What the exercise asks:
Please restate the entries verbatim. The copy should hold no pictures.

════════════════

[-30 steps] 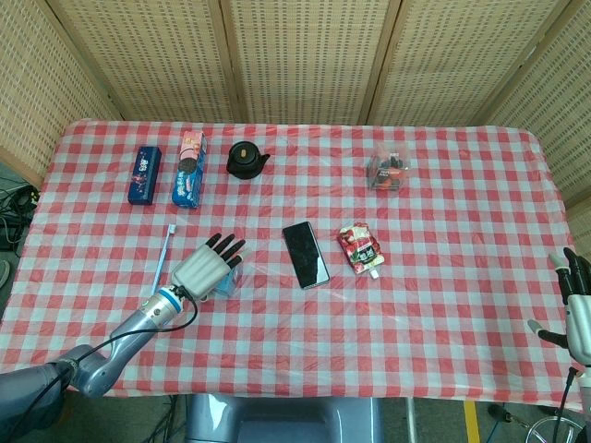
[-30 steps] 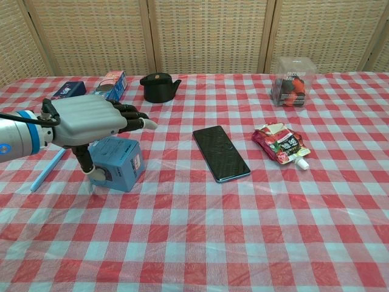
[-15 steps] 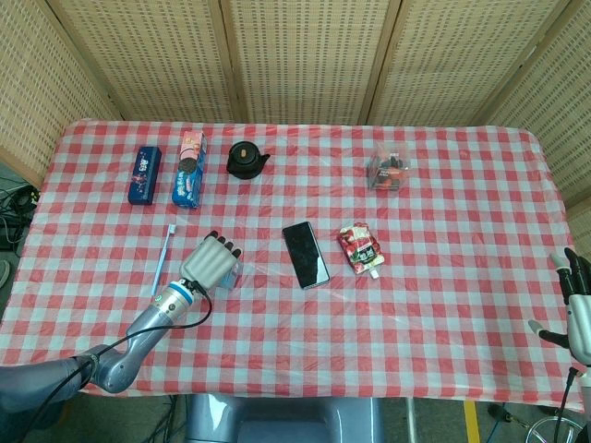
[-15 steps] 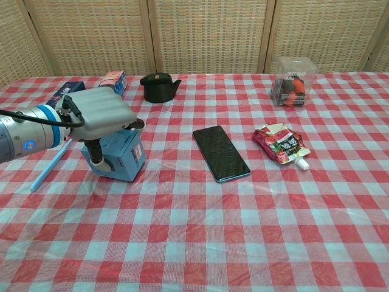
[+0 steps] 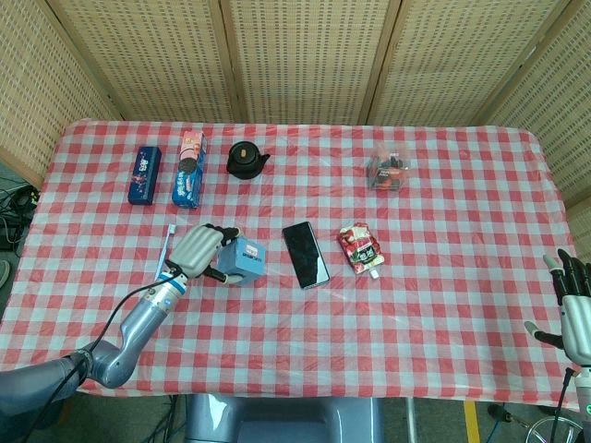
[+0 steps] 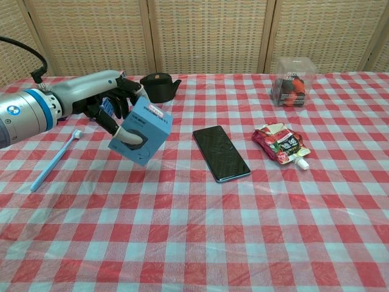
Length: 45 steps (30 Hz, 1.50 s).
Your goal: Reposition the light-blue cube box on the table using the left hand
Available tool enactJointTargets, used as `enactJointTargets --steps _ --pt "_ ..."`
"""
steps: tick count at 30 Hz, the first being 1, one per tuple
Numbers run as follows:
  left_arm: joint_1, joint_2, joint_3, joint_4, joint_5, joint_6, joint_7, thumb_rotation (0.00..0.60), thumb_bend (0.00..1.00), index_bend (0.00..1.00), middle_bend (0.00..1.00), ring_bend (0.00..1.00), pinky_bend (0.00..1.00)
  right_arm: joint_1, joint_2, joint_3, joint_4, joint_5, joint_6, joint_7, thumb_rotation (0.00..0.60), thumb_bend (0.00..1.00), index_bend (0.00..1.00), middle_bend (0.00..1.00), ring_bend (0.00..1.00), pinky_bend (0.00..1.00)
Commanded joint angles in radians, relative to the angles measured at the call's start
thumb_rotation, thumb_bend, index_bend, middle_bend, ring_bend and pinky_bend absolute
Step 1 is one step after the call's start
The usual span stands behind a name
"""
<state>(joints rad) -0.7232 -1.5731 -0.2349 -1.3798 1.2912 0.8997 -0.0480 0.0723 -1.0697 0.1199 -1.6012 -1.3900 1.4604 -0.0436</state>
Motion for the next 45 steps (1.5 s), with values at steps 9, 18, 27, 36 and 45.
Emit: enactJointTargets --steps 9,18,27,36,45 --pt "0.023 -0.19 0.036 0.353 0.184 0.095 -0.643 0.6 0.0 0.52 0.53 0.47 0.31 0.002 -0.005 -0.001 0.003 0.004 -0.005 -0.008 0.6 0.0 0.0 0.0 0.0 0.0" --pt "-0.001 -0.287 0.081 0.511 0.208 0.1 -0.715 0.6 0.0 0.51 0.51 0.46 0.28 0.007 -0.004 0.004 0.016 0.019 -0.02 0.008 0.6 0.0 0.0 0.0 0.0 0.0" --pt "-0.006 -0.262 0.145 0.512 0.242 0.081 -0.701 0.6 0.0 0.0 0.01 0.0 0.0 0.007 -0.003 0.001 0.014 0.017 -0.022 0.011 0.6 0.0 0.0 0.0 0.0 0.0" --pt "0.033 -0.133 0.175 0.412 0.304 0.224 -0.674 0.6 0.0 0.0 0.0 0.0 0.0 0.004 0.002 0.0 0.007 0.009 -0.013 0.021 0.6 0.0 0.0 0.0 0.0 0.0" --pt "0.005 0.13 0.168 0.055 0.295 0.159 -0.073 0.6 0.0 0.0 0.0 0.0 0.0 0.002 0.008 -0.002 -0.003 -0.001 -0.005 0.024 0.6 0.0 0.0 0.0 0.0 0.0"
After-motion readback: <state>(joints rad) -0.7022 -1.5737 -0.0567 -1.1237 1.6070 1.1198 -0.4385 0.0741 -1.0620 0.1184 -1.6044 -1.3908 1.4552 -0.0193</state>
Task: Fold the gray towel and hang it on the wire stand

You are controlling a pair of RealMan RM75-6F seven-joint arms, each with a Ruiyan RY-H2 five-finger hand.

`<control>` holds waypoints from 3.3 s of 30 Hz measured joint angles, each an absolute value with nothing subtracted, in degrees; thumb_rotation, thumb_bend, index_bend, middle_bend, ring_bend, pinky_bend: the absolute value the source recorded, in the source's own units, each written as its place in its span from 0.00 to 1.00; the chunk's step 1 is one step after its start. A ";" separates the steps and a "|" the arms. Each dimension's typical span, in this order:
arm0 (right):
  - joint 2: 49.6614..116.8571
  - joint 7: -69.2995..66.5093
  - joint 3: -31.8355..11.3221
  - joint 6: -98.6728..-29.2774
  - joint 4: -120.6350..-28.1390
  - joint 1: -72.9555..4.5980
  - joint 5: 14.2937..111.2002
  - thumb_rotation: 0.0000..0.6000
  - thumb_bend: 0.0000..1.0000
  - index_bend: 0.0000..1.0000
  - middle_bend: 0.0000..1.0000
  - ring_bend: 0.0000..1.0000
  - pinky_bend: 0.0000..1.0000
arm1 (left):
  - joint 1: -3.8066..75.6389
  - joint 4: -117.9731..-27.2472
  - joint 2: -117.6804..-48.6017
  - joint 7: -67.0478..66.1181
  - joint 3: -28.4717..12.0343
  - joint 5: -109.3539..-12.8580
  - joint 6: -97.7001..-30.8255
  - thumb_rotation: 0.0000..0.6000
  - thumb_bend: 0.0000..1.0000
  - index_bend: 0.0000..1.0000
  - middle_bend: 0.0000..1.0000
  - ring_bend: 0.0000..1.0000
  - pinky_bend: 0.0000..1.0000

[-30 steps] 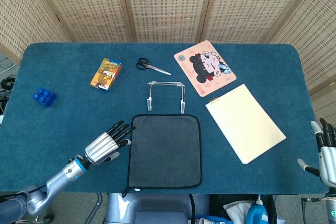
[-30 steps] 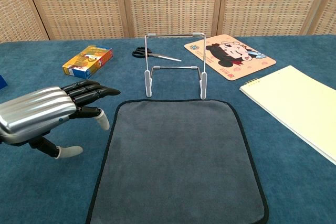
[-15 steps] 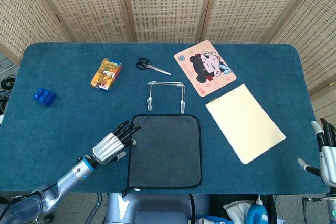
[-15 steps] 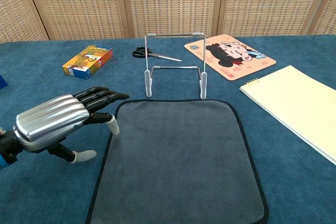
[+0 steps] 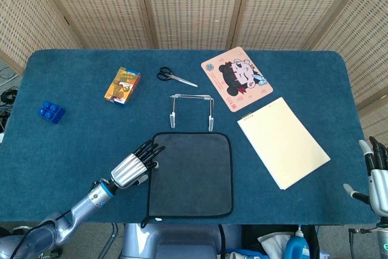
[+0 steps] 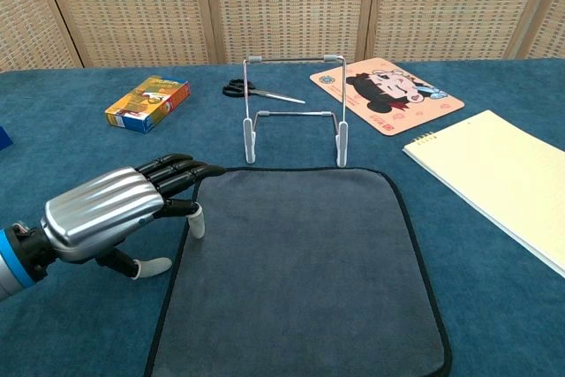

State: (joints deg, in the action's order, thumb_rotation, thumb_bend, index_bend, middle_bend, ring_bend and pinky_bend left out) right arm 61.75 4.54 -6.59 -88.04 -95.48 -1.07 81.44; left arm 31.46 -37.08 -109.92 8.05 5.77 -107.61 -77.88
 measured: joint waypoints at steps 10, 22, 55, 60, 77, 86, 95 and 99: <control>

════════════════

Result of the exercise:
[-30 steps] 
[-30 steps] 
[-15 steps] 
[-15 steps] 
[+0 steps] 
[+0 steps] 
Length: 45 steps (30 Hz, 1.50 s).
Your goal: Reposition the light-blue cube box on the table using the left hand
Available tool enactJointTargets, used as `enactJointTargets --steps _ --pt "_ ..."`
"""
steps: tick count at 30 Hz, the first being 1, one per tuple
Numbers run as follows:
  left_arm: joint_1, joint_2, joint_3, joint_4, joint_5, joint_6, joint_7, thumb_rotation (0.00..0.60), thumb_bend (0.00..1.00), index_bend (0.00..1.00), middle_bend (0.00..1.00), ring_bend (0.00..1.00), pinky_bend (0.00..1.00)
  right_arm: joint_1, joint_2, joint_3, joint_4, joint_5, joint_6, joint_7, thumb_rotation (0.00..0.60), thumb_bend (0.00..1.00), index_bend (0.00..1.00), middle_bend (0.00..1.00), ring_bend (0.00..1.00), pinky_bend (0.00..1.00)
Commanded joint angles in radians, relative to the angles measured at the call's start
thumb_rotation, thumb_bend, index_bend, middle_bend, ring_bend and pinky_bend absolute
Step 1 is one step after the call's start
The usual span stands behind a name
"""
<state>(joints rad) -0.7232 -1.5731 -0.2349 -1.3798 1.2912 0.8997 -0.0480 0.0723 -1.0697 0.1199 -1.6012 -1.3900 1.4604 -0.0436</state>
Motion for the next 45 steps (1.5 s), with values at steps 9, 18, 27, 36 and 45.
Emit: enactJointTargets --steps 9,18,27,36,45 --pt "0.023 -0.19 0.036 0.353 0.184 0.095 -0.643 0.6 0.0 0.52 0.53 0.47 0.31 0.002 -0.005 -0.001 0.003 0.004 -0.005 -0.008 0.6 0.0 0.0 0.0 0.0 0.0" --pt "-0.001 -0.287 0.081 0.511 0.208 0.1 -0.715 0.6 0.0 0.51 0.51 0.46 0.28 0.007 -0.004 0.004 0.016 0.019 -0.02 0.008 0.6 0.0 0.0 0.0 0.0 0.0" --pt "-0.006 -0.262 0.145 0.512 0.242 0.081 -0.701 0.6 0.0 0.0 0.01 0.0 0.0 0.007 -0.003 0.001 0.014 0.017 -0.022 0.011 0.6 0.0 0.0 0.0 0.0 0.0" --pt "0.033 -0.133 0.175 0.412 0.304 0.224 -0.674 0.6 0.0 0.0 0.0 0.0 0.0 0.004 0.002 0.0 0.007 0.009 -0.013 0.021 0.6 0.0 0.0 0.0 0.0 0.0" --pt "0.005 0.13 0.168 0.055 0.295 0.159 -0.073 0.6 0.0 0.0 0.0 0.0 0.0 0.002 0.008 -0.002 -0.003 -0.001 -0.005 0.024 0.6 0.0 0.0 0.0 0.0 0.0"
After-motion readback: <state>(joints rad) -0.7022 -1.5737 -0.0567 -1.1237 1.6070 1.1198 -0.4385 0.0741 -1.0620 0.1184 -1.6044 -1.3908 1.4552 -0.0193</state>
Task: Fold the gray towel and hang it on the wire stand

You are controlling a pair of RealMan RM75-6F seven-joint arms, each with a Ruiyan RY-H2 five-finger hand.

`<control>` holds waypoints from 3.3 s of 30 Hz measured joint angles, each an absolute value with nothing subtracted, in degrees; thumb_rotation, thumb_bend, index_bend, middle_bend, ring_bend, pinky_bend: the absolute value the source recorded, in the source's own units, each written as its place in its span from 0.00 to 1.00; the chunk's step 1 is one step after its start. A ";" separates the steps and a "|" the arms. Each dimension's typical span, in this order:
arm0 (right):
  - joint 2: 49.6614..116.8571
  - joint 7: -69.2995..66.5093
  - joint 3: -31.8355..11.3221
  - joint 6: -98.6728..-29.2774
  - joint 4: -120.6350..-28.1390
  - joint 1: -72.9555..4.5980
  - joint 5: 14.2937..111.2002
  - thumb_rotation: 0.0000..0.6000
  - thumb_bend: 0.0000..1.0000
  - index_bend: 0.0000..1.0000
  - middle_bend: 0.0000..1.0000
  - ring_bend: 0.0000..1.0000
  - pinky_bend: 0.0000..1.0000
arm1 (left):
  - joint 1: -3.8066..75.6389
  - joint 4: -117.9731..-27.2472
  - joint 2: -117.6804..-48.6017
  - joint 7: -67.0478..66.1181
  - joint 3: -28.4717..12.0343
  - joint 5: -109.3539..-12.8580
  - joint 6: -97.7001..-30.8255
  - thumb_rotation: 0.0000..0.6000
  - thumb_bend: 0.0000..1.0000
  - index_bend: 0.0000..1.0000
  - middle_bend: 0.0000..1.0000
  - ring_bend: 0.0000..1.0000
  - pinky_bend: 0.0000..1.0000

[-30 steps] 
[-30 steps] 
[-15 steps] 
[-15 steps] 
[+0 steps] 
[+0 steps] 

State: (joints deg, in the action's order, thumb_rotation, thumb_bend, index_bend, middle_bend, ring_bend and pinky_bend left out) right arm 61.75 4.54 -6.59 -88.04 -95.48 -1.07 81.44; left arm 31.46 -37.08 -109.92 8.05 5.77 -107.61 -77.88
 measured: joint waypoints at steps 10, 22, 55, 60, 77, 86, 95 and 99: <control>

Nothing else is required to finish the exercise.